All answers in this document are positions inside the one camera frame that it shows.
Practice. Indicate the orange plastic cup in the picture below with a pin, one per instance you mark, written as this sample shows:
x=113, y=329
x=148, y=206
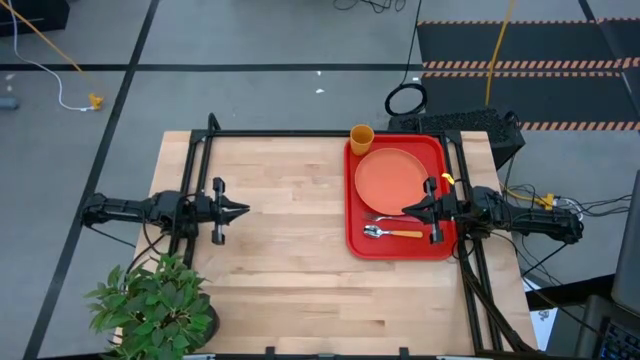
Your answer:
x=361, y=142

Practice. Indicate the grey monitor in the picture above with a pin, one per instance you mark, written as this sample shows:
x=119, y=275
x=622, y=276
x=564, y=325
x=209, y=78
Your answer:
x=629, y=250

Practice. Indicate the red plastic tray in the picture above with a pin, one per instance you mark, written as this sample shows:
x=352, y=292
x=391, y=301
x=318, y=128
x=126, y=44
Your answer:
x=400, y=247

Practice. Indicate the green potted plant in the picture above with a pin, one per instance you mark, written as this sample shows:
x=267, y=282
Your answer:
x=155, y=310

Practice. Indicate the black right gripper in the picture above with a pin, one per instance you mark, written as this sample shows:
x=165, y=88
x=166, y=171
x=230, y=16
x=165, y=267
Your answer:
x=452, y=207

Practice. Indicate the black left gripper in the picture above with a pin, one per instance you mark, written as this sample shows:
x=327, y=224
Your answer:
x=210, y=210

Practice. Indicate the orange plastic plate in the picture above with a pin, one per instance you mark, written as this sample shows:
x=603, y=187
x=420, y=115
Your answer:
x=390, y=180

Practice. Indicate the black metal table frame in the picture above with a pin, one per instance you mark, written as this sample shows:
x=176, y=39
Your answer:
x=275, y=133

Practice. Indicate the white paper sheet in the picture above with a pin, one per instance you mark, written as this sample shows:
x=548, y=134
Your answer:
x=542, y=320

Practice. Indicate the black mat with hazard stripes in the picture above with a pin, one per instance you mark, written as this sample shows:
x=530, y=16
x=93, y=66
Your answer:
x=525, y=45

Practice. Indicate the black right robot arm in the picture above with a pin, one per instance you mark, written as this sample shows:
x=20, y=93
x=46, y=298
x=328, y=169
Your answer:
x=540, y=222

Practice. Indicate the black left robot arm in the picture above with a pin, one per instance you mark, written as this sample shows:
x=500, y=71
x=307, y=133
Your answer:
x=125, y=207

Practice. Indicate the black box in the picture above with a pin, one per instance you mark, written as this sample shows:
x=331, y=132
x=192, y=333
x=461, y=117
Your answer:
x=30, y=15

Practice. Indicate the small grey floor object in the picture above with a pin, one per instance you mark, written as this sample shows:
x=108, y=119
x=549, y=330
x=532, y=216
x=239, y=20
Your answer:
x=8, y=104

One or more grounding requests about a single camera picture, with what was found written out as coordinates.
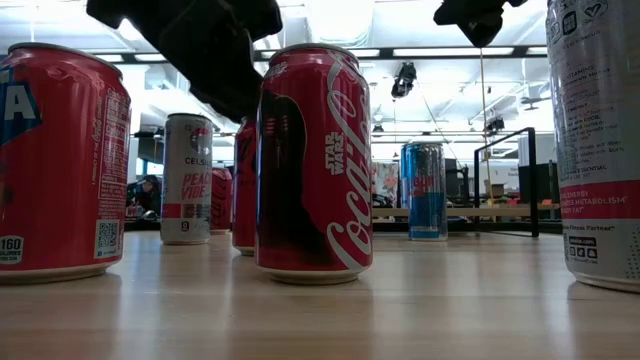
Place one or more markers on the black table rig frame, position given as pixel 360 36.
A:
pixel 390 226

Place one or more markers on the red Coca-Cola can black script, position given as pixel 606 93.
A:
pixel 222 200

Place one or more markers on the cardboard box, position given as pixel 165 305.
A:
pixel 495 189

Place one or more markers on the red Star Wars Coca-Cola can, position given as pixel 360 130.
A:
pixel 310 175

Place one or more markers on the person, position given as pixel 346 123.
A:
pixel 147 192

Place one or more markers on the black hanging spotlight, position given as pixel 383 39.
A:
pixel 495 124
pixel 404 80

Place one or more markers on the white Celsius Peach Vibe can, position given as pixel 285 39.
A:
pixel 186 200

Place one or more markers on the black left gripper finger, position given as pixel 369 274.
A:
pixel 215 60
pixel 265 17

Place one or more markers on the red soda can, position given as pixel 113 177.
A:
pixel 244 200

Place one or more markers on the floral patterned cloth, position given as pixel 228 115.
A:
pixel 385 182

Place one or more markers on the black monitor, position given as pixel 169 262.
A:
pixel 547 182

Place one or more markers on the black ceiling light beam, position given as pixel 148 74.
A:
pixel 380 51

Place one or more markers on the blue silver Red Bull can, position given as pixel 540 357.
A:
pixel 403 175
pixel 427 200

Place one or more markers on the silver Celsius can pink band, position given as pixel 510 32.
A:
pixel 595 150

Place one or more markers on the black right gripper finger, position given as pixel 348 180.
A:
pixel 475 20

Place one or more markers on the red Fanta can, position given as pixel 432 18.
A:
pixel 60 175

▬▬▬▬▬▬

-- YOUR ASSIGNMENT --
This exercise needs every line of the listing that contains the word "Celsius".

-- SOLUTION TO THIS EXERCISE --
Place one or more markers on the white Celsius Peach Vibe can, position given as pixel 285 39.
Place one or more markers on the silver Celsius can pink band, position given as pixel 510 32.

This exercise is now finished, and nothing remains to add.